### Task
Say how many lines of the listing below include the string "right" and add nothing else.

### Provided material
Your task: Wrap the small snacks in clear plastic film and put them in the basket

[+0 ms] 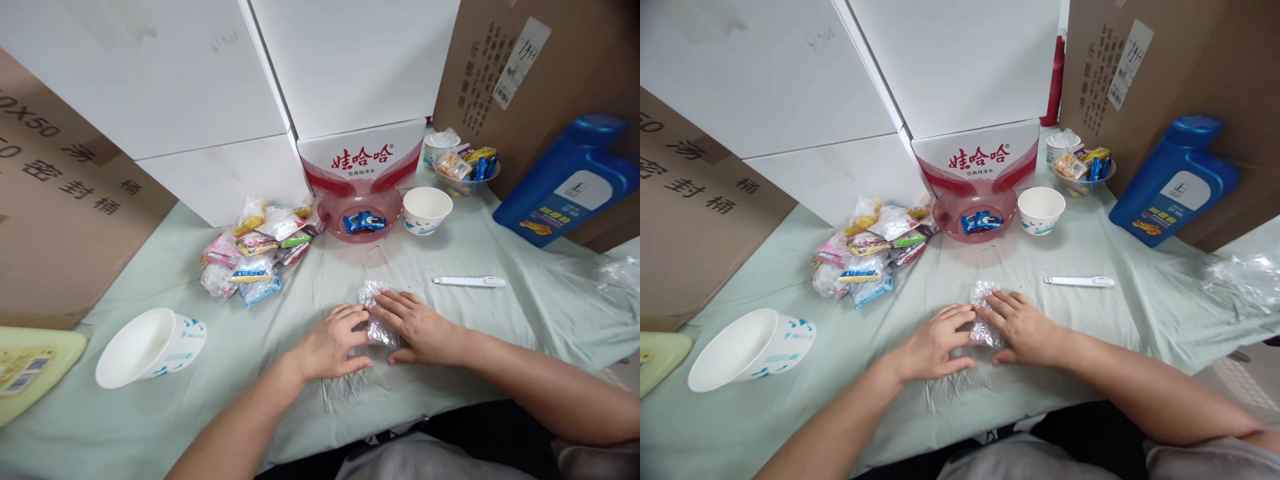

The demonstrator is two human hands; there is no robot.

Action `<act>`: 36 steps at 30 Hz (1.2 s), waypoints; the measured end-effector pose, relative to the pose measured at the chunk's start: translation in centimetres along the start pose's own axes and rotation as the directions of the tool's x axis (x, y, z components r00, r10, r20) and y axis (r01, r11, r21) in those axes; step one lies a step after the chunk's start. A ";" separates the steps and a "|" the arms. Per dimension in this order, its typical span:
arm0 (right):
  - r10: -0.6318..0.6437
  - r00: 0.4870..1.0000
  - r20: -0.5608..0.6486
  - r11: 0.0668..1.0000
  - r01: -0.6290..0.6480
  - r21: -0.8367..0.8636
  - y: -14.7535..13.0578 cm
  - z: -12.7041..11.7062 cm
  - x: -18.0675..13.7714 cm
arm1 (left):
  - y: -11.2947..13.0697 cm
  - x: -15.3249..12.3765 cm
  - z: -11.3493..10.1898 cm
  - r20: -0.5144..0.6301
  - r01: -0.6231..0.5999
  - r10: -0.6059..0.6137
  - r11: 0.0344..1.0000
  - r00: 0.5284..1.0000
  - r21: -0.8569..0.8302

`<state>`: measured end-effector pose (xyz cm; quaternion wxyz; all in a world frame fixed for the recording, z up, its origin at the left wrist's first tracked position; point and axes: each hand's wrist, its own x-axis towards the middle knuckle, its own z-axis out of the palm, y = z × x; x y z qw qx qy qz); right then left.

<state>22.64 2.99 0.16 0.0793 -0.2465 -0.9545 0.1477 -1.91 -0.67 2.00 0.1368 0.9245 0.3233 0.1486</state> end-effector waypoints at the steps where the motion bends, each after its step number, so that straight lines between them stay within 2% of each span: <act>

### Written response
2